The data
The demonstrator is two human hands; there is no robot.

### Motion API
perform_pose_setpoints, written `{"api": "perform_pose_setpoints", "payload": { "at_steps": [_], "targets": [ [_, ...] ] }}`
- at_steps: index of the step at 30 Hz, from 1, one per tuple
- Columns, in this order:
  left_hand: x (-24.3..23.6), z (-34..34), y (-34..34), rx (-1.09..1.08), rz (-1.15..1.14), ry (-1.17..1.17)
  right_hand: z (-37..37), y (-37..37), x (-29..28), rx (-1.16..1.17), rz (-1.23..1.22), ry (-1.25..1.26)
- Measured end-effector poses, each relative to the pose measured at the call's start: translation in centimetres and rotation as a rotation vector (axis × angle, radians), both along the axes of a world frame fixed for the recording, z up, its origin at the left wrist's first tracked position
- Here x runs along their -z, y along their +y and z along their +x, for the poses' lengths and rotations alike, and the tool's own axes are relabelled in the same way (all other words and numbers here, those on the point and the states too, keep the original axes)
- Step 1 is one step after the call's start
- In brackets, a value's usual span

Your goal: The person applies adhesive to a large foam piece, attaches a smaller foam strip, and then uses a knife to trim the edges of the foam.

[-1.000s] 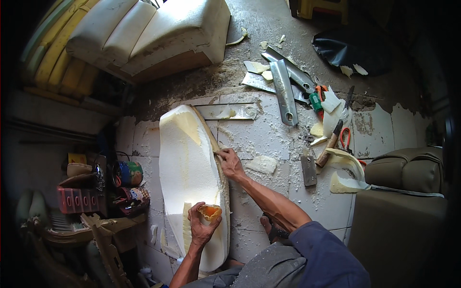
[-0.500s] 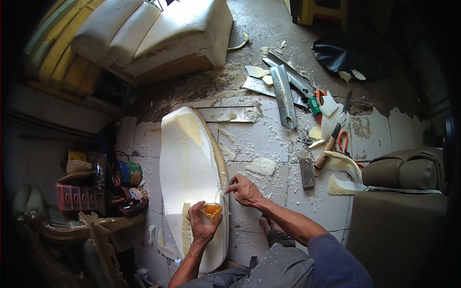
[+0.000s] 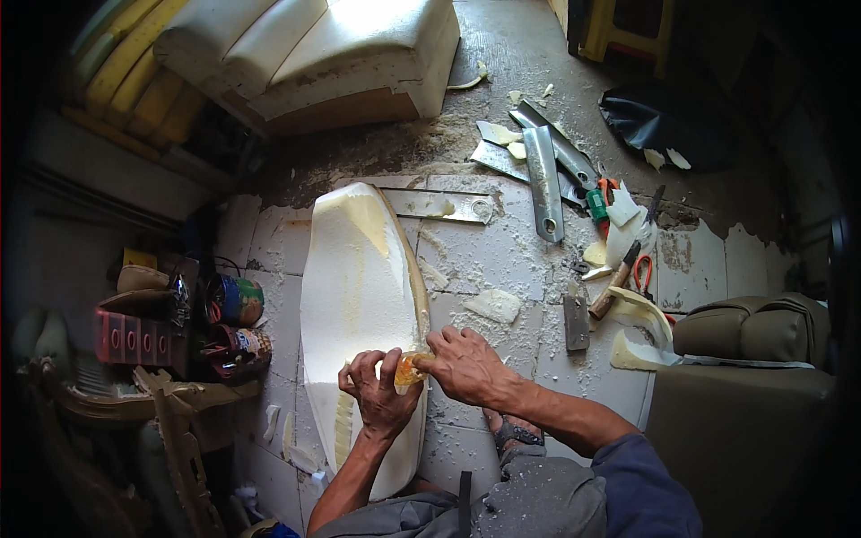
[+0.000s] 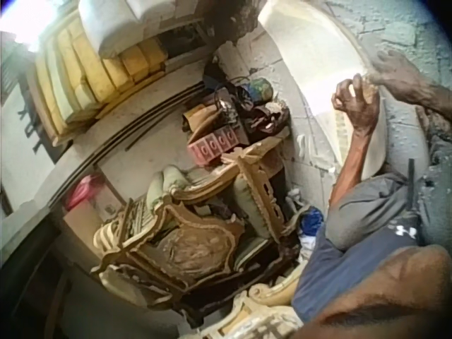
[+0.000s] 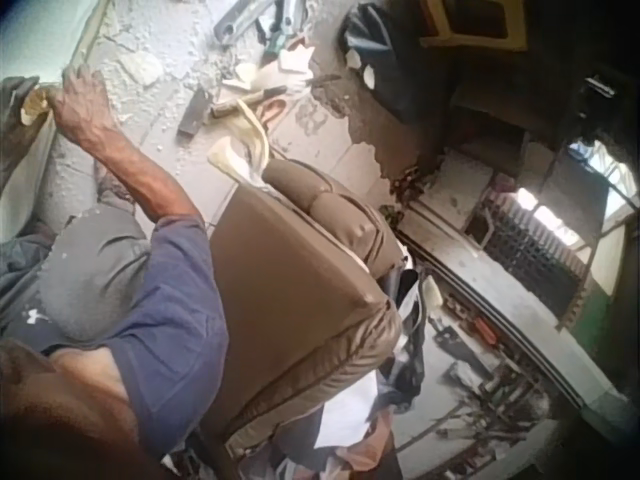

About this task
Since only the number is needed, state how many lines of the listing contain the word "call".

Worked solution
2